Monday, February 13, 2006

Publishing without reading 

Thomas Benton:
'No man but a blockhead ever wrote, except for money,' said Samuel Johnson. And I think most professors should accept the truth of that observation, at least in our present time.

You have probably heard the saying, 'Promotion committees don't read books. They weigh them.' As a result, too many of the books published by university presses serve no purpose besides credentialing professors. But for at least 30 years, since the academic job market collapsed in the early 1970s, the relentless drumbeat of the profession has been 'publish, publish, publish,' as if we were rowing a Roman trireme. Never mind whether anyone is willing to plunk down cold, hard cash for your mandatory brilliance.

It doesn't surprise me that editors at university presses rarely respond to e-mail messages. The average inquiry from an aspiring academic author probably merits little more respect than the daily spam e-mails pushing cheap Viagra. And yet the unsolicited proposals keep coming, even as the university press budgets shrink to microscopic proportions of their former selves until they vanish out of the known universe into the world of -- I don't know -- anti-matter publishing. It surprises me that we don't hear about academic editors going postal from time to time.

As Lindsey Waters, an editor of Harvard University Press, has long argued, the current system of faculty promotion -- basically outsourcing evaluation to university press editors -- can no longer support itself without big infusions of cash that are not forthcoming, probably ever.

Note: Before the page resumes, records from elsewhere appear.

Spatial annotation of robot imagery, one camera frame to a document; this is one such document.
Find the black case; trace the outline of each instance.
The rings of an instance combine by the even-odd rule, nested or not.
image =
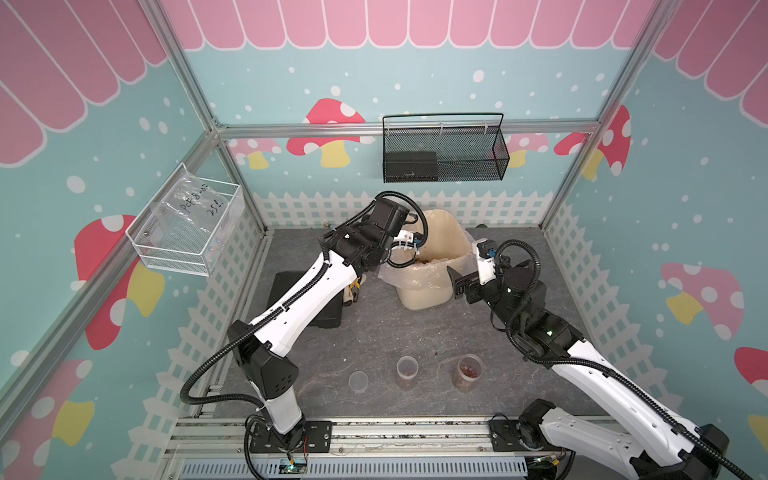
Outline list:
[[[275,281],[272,283],[270,299],[267,304],[274,305],[277,300],[280,300],[280,297],[285,295],[292,286],[296,285],[296,282],[301,280],[304,273],[306,272],[292,270],[275,275]],[[321,329],[332,329],[340,326],[343,307],[344,292],[338,292],[312,319],[310,326],[317,326]]]

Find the white picket fence graphic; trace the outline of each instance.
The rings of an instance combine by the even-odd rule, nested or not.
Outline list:
[[[188,309],[190,323],[179,329],[178,348],[168,350],[170,364],[166,371],[157,374],[157,395],[144,400],[144,423],[128,431],[133,442],[131,450],[111,466],[118,480],[154,477],[177,420],[190,413],[189,407],[179,400],[181,386],[190,373],[215,353],[225,334],[237,291],[256,252],[258,236],[253,219],[244,213],[214,271],[206,278],[205,290],[197,291],[197,306]],[[197,385],[191,394],[198,396],[203,388],[206,386]]]
[[[669,393],[664,386],[667,370],[651,363],[653,346],[643,345],[637,338],[640,325],[627,318],[630,306],[618,302],[619,287],[608,283],[610,270],[601,270],[600,255],[592,254],[592,242],[584,239],[586,229],[578,227],[578,215],[571,215],[572,207],[561,207],[547,233],[589,336],[623,374],[670,409],[677,409],[683,397]]]
[[[307,228],[322,227],[325,223],[331,227],[338,225],[368,205],[374,196],[362,192],[356,197],[347,192],[340,197],[332,192],[328,197],[320,193],[308,197],[302,192],[298,197],[292,197],[288,193],[278,197],[270,193],[267,198],[262,198],[253,194],[253,199],[267,225],[277,228]],[[511,197],[506,192],[497,196],[486,192],[479,196],[474,191],[466,197],[459,192],[450,197],[443,192],[434,196],[424,192],[421,197],[410,192],[408,196],[425,210],[440,208],[451,212],[462,225],[484,223],[490,227],[539,225],[552,201],[552,192],[543,197],[540,197],[538,192],[529,197],[523,197],[522,192],[517,192]]]

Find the black mesh basket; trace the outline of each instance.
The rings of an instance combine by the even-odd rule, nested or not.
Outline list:
[[[384,182],[503,179],[509,163],[503,119],[494,113],[385,116]]]

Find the robotic arm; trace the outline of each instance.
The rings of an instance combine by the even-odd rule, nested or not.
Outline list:
[[[502,251],[517,246],[531,255],[512,266]],[[579,452],[627,478],[707,480],[726,466],[749,478],[723,457],[728,437],[717,427],[697,427],[622,376],[565,319],[545,309],[547,287],[538,281],[540,263],[524,242],[473,243],[478,271],[467,276],[448,268],[454,295],[483,301],[505,321],[510,342],[525,357],[575,384],[616,419],[629,435],[569,415],[538,399],[518,420],[521,442],[530,450],[556,445]]]

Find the metal vent grille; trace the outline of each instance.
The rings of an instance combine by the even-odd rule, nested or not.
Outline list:
[[[256,470],[269,478],[509,478],[528,474],[525,458],[310,458],[305,475],[278,473],[280,458],[254,458]],[[189,459],[179,480],[252,480],[243,459]]]

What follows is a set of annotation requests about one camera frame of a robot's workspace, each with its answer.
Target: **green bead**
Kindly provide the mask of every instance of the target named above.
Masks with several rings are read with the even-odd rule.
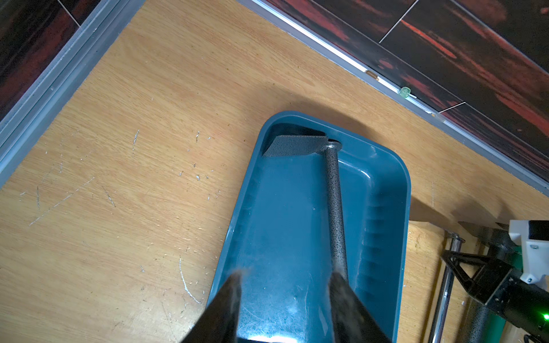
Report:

It's time for most us -- and I am thinking in particular of younger academics -- to abandon the genteel pose of being aloof from the sordid marketplace. We should stop acting as if we were monks, destined for a lifetime of cloistered self--denial. Or romantic poets who die penniless and forgotten in their own time, but whose genius and poignant suffering will, one day, move the world to tears.

If we are going to avoid being blockheads, we are going to have to start writing books that more people will want to buy as something besides remainders.


Source. H/T: reader jw, and thanks, because I've got a brutal head cold that makes looking at this screen quite painful right now.